—Et dire une prière sur la tombe du défunt, n'est-ce pas, monsieur?

—Oui, je prierai volontiers.

—Alors, monsieur, si telle est votre intention, vous ferez bien de vous éloigner.

—Pourquoi cela?

—Parce que votre présence pourrait inquiéter les guichetiers. On a vu quelquefois des familles prévenues, on ne sait comment, de la mort d'un de leurs parents, prisonnier à la Bastille.

Alors, ces familles voulaient au moins ravoir le cadavre de celui qu'elles avaient aimé vivant, pour le porter dans quelque sépulture de famille, ou même pour l'ensevelir pieusement de leurs mains, afin de pouvoir marquer la place et y venir prier quelquefois.

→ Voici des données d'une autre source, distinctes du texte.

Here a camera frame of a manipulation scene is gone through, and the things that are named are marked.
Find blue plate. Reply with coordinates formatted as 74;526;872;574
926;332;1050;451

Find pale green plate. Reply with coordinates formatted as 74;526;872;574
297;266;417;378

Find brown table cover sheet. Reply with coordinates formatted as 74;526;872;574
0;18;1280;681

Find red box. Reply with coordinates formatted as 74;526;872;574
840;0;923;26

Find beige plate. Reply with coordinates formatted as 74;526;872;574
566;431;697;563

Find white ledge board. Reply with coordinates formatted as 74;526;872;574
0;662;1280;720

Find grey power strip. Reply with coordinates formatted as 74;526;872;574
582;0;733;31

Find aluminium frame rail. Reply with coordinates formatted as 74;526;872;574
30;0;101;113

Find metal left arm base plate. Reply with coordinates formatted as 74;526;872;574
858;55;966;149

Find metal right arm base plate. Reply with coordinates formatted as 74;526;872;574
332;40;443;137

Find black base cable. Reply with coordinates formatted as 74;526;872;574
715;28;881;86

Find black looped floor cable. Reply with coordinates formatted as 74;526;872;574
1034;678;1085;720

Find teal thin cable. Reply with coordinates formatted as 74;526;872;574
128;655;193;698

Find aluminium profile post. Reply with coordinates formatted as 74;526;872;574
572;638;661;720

—Et, alors, qu'arrivait-il?

—Alors un frère, un ami, un fils venait, qui guettait le moment de l'inhumation et marquait la place; puis, les guichetiers retirés, ce fils, cet ami, ce frère, aidé d'un valet, comme je suppose que vous en avez un, se hâtait de soulever la terre, retirait le cercueil et s'enfuyait comme un voleur, emportant le corps que la justice du roi n'avait pas voulu lui rendre.

—Ah! cela se pratique ainsi?

—Oui, monsieur, je m'en suis aperçu plusieurs fois, je n'en ai jamais rien dit.